Exactly as written, give back every record below.

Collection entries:
▬▬▬▬▬▬▬▬▬▬
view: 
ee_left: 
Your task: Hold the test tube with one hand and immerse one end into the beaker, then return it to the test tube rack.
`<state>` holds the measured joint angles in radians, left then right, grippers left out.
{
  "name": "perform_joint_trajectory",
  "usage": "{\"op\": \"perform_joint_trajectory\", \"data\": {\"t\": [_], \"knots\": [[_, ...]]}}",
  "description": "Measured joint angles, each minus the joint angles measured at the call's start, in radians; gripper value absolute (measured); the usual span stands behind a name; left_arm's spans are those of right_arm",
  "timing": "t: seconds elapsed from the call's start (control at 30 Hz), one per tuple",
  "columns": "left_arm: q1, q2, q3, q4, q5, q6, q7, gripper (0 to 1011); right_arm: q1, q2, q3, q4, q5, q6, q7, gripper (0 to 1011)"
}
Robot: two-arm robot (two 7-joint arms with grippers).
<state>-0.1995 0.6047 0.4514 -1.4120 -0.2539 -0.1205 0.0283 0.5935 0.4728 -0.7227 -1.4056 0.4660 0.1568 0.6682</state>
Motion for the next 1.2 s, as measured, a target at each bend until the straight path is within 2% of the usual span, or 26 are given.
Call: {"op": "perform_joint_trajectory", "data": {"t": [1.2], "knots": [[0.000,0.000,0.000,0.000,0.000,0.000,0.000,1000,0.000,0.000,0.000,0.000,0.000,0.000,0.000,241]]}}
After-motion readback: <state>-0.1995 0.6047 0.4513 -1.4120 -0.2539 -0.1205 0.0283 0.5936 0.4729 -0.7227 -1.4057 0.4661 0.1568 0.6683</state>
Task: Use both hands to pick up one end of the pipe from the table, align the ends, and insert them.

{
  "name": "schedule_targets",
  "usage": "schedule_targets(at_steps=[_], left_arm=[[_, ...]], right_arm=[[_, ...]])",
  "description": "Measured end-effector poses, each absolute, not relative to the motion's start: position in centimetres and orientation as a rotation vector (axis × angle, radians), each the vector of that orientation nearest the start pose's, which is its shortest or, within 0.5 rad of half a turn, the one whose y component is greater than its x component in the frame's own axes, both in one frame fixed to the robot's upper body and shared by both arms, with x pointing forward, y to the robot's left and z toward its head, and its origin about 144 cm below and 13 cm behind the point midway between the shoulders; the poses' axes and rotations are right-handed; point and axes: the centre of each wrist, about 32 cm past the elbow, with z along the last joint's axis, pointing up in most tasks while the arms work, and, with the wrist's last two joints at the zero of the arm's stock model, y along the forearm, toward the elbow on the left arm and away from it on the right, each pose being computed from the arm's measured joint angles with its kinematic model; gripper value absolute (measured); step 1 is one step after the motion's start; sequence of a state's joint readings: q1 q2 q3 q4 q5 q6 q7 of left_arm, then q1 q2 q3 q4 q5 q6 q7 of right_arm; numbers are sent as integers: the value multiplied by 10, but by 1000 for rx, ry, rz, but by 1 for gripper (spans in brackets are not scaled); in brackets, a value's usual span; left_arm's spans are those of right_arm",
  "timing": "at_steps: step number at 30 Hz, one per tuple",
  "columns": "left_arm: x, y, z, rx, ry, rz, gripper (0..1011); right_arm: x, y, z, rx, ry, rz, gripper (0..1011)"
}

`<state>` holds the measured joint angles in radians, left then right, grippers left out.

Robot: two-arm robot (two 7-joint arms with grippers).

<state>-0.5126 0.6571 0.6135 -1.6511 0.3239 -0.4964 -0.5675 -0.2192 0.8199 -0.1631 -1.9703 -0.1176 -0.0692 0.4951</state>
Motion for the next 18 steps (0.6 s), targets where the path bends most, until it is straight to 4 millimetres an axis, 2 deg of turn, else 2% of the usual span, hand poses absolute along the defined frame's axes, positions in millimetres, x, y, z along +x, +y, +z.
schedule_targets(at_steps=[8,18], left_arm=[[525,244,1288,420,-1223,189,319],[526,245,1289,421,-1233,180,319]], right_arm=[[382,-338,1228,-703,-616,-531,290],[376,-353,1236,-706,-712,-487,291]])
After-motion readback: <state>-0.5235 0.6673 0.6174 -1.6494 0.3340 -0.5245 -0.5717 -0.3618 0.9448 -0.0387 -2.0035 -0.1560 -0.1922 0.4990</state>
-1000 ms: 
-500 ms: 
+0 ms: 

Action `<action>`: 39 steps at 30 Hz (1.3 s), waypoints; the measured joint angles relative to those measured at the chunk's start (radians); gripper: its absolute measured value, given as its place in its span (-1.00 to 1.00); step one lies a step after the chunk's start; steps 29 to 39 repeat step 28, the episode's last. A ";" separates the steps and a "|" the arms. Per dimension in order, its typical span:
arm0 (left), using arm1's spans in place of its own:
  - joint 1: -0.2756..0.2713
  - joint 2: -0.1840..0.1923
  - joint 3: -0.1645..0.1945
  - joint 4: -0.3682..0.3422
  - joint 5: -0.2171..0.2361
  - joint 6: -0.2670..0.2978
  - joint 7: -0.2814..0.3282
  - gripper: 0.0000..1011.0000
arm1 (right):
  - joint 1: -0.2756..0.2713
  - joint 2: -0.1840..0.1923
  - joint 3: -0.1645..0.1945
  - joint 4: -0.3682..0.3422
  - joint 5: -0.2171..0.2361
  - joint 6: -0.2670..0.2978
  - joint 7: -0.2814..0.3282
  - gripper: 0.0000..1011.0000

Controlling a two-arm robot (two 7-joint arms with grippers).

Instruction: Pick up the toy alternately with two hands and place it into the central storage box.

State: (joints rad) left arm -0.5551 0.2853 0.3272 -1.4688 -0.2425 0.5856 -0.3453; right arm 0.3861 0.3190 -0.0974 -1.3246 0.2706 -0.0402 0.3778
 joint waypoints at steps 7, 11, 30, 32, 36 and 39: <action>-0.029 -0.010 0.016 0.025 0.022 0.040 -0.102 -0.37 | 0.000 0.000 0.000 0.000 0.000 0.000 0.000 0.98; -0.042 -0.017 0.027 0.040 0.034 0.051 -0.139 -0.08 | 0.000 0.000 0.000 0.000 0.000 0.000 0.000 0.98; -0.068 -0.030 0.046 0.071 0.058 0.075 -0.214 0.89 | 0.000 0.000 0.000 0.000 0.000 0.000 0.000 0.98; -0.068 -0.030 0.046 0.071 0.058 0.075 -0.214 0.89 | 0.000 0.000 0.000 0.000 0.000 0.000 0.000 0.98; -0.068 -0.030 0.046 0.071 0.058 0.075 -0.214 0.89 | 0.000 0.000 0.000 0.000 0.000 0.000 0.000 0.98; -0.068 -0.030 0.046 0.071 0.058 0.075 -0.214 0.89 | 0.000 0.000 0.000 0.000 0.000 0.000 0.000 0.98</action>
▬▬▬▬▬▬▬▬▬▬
» Solution for this exercise
view: 
ee_left: 
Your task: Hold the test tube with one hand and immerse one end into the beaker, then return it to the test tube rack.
`<state>` holds the measured joint angles in radians, left then right, grippers left out.
{
  "name": "perform_joint_trajectory",
  "usage": "{\"op\": \"perform_joint_trajectory\", \"data\": {\"t\": [_], \"knots\": [[_, ...]]}}",
  "description": "Measured joint angles, each minus the joint angles measured at the call's start, in radians; gripper value absolute (measured); the usual span stands behind a name; left_arm's spans are those of right_arm",
  "timing": "t: seconds elapsed from the call's start (control at 30 Hz), one per tuple",
  "columns": "left_arm: q1, q2, q3, q4, q5, q6, q7, gripper (0 to 1011); right_arm: q1, q2, q3, q4, q5, q6, q7, gripper (0 to 1011)"
}
Robot: two-arm robot (two 7-joint arms with grippers).
<state>-0.1995 0.6047 0.4514 -1.4120 -0.2539 -0.1205 0.0283 0.5935 0.4728 -0.7227 -1.4056 0.4660 0.1568 0.6682</state>
Motion for the next 1.2 s, as measured, a target at each bend until the straight path is within 2% of the usual span, or 26 are given.
Call: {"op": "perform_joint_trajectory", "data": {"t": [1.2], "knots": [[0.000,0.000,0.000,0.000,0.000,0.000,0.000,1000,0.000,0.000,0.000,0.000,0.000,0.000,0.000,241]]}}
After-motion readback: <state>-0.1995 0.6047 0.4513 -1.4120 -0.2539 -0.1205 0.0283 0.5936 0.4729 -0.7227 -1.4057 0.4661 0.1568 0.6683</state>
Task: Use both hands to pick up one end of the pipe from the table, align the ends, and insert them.

{
  "name": "schedule_targets",
  "usage": "schedule_targets(at_steps=[_], left_arm=[[_, ...]], right_arm=[[_, ...]])",
  "description": "Measured end-effector poses, each absolute, not relative to the motion's start: position in centimetres and orientation as a rotation vector (axis × angle, radians), each the vector of that orientation nearest the start pose's, which is its shortest or, within 0.5 rad of half a turn, the one whose y component is greater than its x component in the frame's own axes, both in one frame fixed to the robot's upper body and shared by both arms, with x pointing forward, y to the robot's left and z toward its head, and its origin about 144 cm below and 13 cm behind the point midway between the shoulders; the poses' axes and rotations are right-handed; point and axes: the centre of each wrist, about 32 cm past the elbow, with z along the last joint's axis, pointing up in most tasks while the arms work, and, with the wrist's last two joints at the zero of the arm's stock model, y along the forearm, toward the elbow on the left arm and away from it on the right, each pose being computed from the arm's measured joint angles with its kinematic model; gripper value absolute (measured); step 1 is one step after the motion's start; sequence of a state's joint readings: q1 q2 q3 q4 q5 q6 q7 of left_arm, then q1 q2 q3 q4 q5 q6 q7 of right_arm; numbers are sent as integers: the value multiplied by 10, but by 1000 for rx, ry, rz, but by 1 for gripper (spans in brackets are not scaled); in brackets, a value's usual span; left_arm's spans are those of right_arm",
  "timing": "at_steps: step number at 30 Hz, one per tuple",
  "columns": "left_arm: x, y, z, rx, ry, rz, gripper (0..1011); right_arm: x, y, z, rx, ry, rz, gripper (0..1011)"
}

`<state>` holds the measured joint angles in radians, left then right, grippers left out.

Robot: two-arm robot (two 7-joint arms with grippers).

<state>-0.5126 0.6571 0.6135 -1.6511 0.3239 -0.4964 -0.5675 -0.2192 0.8199 -0.1631 -1.9703 -0.1176 -0.0692 0.4951</state>
Motion for the next 18 steps (0.6 s), targets where the path bends most, until it is straight to 4 millimetres an axis, 2 deg of turn, else 2% of the usual span, hand poses absolute along the defined frame's axes, positions in millimetres, x, y, z along +x, +y, +z.
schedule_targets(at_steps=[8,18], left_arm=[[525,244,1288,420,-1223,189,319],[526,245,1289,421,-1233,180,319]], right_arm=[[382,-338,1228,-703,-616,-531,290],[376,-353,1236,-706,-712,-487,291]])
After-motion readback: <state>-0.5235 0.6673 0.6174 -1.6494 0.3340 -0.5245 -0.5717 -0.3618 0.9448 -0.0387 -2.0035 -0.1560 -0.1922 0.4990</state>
-1000 ms: 
-500 ms: 
+0 ms: 

Action `<action>`: 39 steps at 30 Hz (1.3 s), waypoints; the measured joint angles relative to those measured at the chunk's start (radians); gripper: its absolute measured value, given as its place in its span (-1.00 to 1.00); step one lies a step after the chunk's start; steps 29 to 39 repeat step 28, the episode's last. A ";" separates the steps and a "|" the arms. Per dimension in order, its typical span:
arm0 (left), using arm1's spans in place of its own:
  - joint 1: -0.2756..0.2713
  - joint 2: -0.1840..0.1923
  - joint 3: -0.1645..0.1945
  - joint 4: -0.3682..0.3422
  - joint 5: -0.2171..0.2361
  - joint 6: -0.2670..0.2978
  - joint 7: -0.2814..0.3282
  - gripper: 0.0000..1011.0000
arm1 (right):
  - joint 1: -0.2756..0.2713
  - joint 2: -0.1840..0.1923
  - joint 3: -0.1645..0.1945
  - joint 4: -0.3682..0.3422
  - joint 5: -0.2171..0.2361
  - joint 6: -0.2670..0.2978
  - joint 7: -0.2814..0.3282
  - gripper: 0.0000..1011.0000

Controlling a two-arm robot (two 7-joint arms with grippers).

Instruction: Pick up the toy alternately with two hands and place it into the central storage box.

State: (joints rad) left arm -0.5551 0.2853 0.3272 -1.4688 -0.2425 0.5856 -0.3453; right arm 0.3861 0.3190 -0.0974 -1.3246 0.2706 -0.0402 0.3778
 joint waypoints at steps 7, 11, 30, 32, 36 and 39: <action>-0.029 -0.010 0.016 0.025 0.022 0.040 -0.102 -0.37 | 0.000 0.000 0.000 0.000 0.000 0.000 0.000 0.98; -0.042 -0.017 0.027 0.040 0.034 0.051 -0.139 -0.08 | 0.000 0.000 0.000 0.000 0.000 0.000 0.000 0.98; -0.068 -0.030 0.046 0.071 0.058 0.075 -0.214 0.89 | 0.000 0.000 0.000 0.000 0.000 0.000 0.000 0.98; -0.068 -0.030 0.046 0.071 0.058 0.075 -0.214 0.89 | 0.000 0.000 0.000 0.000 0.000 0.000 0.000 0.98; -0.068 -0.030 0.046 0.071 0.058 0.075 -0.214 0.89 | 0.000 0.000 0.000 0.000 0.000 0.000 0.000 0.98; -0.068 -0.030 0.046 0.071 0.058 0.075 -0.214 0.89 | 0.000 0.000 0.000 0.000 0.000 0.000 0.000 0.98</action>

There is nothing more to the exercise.